Our proposed methods can potentially be utilized not only for the mentioned text classification tasks but also for tasks such as topic segmentation [18] and authorship attribution [19] that place a high value on robustness due to their semantic lexical diversity and potential for counterfeiting.

We evaluated our proposed data augmentation methods on the AG-News [20], TREC [21,22], SUBJ [23], and SMS-Spam [24] datasets. We fine-tuned DistilBERT [5] on the augmented datasets and then exposed the resulting models to adversarial attacks to evaluate their robustness. In addition to enhancing the robustness, our proposed methods improved the accuracy and F1-score on three datasets. We also conducted comparison experiments with two existing data augmentation methods: EDA [10] and CheckList [7]. We found that one of our proposed methods performs a similar improvement in terms of the performance, but all demonstrate a superior robustness improvement. Our contributions can be summarized as follows:

To the best of our knowledge, we are the first to apply data augmentation techniques to improve the robustness.
We propose two novel data augmentation methods for text classification: Cognate-based methods, which combine synonyms and similar sentiment words, and Antipode-based methods, which combine antonyms and sentiment words.
We conducted experiments on the AG-News [20], TREC [21,22], SUBJ [23], and SMS-Spam [24] datasets and demonstrated the effectiveness of our methods.
We also conducted comparison experiments with two existing data augmentation methods and found that one of our proposed methods performs similarly but demonstrates a superior robustness.

2. Related Work

This section reviews the current research on text adversarial example generation and text data augmentation for natural language processing (NLP) models. The focus of the investigation on adversarial examples is the enhancement of the model’s robustness, while the use of data augmentation is geared towards improving the accuracy.

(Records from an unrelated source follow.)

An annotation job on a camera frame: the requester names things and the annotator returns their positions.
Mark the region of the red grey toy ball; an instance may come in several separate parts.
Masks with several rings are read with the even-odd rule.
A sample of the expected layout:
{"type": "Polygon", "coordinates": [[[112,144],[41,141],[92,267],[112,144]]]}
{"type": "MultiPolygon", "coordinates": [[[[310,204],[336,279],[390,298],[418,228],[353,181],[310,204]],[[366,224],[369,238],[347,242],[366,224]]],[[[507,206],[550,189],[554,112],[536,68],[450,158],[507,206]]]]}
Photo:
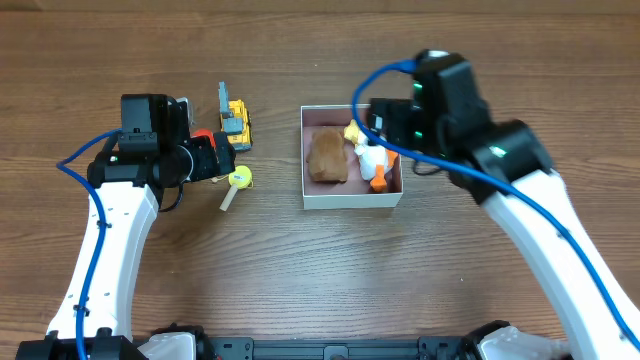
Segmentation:
{"type": "Polygon", "coordinates": [[[196,130],[191,134],[191,140],[201,147],[216,147],[214,133],[209,129],[196,130]]]}

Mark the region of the yellow toy excavator truck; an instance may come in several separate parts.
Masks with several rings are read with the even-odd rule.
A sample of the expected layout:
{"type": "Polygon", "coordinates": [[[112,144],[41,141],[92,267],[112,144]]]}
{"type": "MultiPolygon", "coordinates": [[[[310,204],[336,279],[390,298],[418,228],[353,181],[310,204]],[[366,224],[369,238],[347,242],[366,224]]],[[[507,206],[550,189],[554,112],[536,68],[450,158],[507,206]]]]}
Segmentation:
{"type": "Polygon", "coordinates": [[[251,116],[243,100],[231,100],[225,82],[219,83],[219,117],[221,130],[227,134],[236,152],[250,151],[253,147],[251,116]]]}

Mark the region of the white plush duck toy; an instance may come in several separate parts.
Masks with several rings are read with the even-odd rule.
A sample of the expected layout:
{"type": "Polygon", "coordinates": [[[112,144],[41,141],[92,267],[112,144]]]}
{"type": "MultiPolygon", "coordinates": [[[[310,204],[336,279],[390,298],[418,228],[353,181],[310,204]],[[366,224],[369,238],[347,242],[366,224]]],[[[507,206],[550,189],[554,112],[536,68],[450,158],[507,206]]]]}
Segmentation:
{"type": "Polygon", "coordinates": [[[344,138],[354,145],[361,177],[369,182],[374,192],[385,192],[386,174],[393,169],[398,154],[376,143],[370,145],[369,138],[354,119],[344,128],[344,138]]]}

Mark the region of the brown plush bear toy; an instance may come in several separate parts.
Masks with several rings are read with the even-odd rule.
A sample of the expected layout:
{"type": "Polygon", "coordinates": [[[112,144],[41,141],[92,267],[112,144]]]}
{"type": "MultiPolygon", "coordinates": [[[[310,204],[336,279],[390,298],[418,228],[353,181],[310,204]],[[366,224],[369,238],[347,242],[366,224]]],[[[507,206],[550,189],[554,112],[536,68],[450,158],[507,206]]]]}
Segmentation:
{"type": "Polygon", "coordinates": [[[307,155],[310,177],[315,182],[344,183],[348,179],[347,155],[343,134],[323,127],[312,134],[307,155]]]}

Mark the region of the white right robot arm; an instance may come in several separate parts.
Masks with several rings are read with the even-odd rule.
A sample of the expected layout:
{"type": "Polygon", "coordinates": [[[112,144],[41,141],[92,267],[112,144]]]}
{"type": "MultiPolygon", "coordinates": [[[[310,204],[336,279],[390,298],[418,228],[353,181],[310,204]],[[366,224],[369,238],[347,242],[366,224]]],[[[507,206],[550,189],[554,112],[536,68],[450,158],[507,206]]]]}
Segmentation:
{"type": "Polygon", "coordinates": [[[582,226],[546,148],[520,120],[493,122],[471,63],[425,50],[374,71],[411,76],[409,99],[370,101],[356,120],[374,143],[445,171],[511,238],[558,316],[572,359],[636,359],[639,309],[582,226]]]}

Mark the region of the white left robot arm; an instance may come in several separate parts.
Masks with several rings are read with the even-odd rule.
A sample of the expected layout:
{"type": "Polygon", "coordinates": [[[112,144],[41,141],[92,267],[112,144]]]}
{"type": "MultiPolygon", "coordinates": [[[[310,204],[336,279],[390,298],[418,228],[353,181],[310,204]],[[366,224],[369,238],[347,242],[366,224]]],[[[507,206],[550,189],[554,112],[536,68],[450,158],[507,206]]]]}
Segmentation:
{"type": "Polygon", "coordinates": [[[165,190],[234,171],[223,132],[192,132],[187,98],[128,94],[121,125],[57,163],[87,191],[89,213],[75,269],[41,340],[23,341],[19,359],[214,359],[200,326],[172,324],[138,343],[132,303],[142,250],[165,212],[165,190]]]}

2.1. Text Adversarial Examples Generation

Various research has been devoted to generating adversarial text examples in recent years due to the continued vulnerability of deep learning models to adversarial attacks. Some of the notable approaches include TextFooler [6], which employs a combination of word importance ranking and synonym-based word transformation, and CLARE [8], which uses a pre-trained masked language model and executes three perturbation actions (replace, insert, and merge) to generate contextualized adversarial examples. Another approach, PWWS [9], utilizes synonym substitution to generate adversarial examples, automatically determining the most effective replacement.

While these approaches have demonstrated success in improving the robustness of victim models, it is essential to note that the adversarial example generation process and victim model are not independent.

2.2. Text Data Augmentation

There has been a proliferation of research on data augmentation methods for deep learning models in recent years, intending to improve performance metrics such as the accuracy and F1-score. Examples of such methods include EDA [10], which employs a combination of random synonym replacement, random word deletion, random word position swap, and random synonym insertion, and AEDA [11], which randomly inserts punctuation marks into the original text. Other approaches include Data Boost [12], which utilizes a large-scale pre-trained language model with reinforcement learning optimization, and LAMBDA [13], which also uses a large-scale pre-trained model as a generator, fine-tuning it and training an additional classifier using identical datasets. The augmented data are then filtered using the classifier to obtain a high-quality dataset. UDA [14] applies data augmentation methods from supervised learning to semi-supervised learning, and Contextual Augmentation [15] employs a label-conditional language model to predict paradigmatic relation-based word replacement. In [16], dependency trees break sentences into smaller pieces and change the order of words for data augmentation in low-resource languages. [17] develops methods to find suitable text modification operations for data augmentation automatically.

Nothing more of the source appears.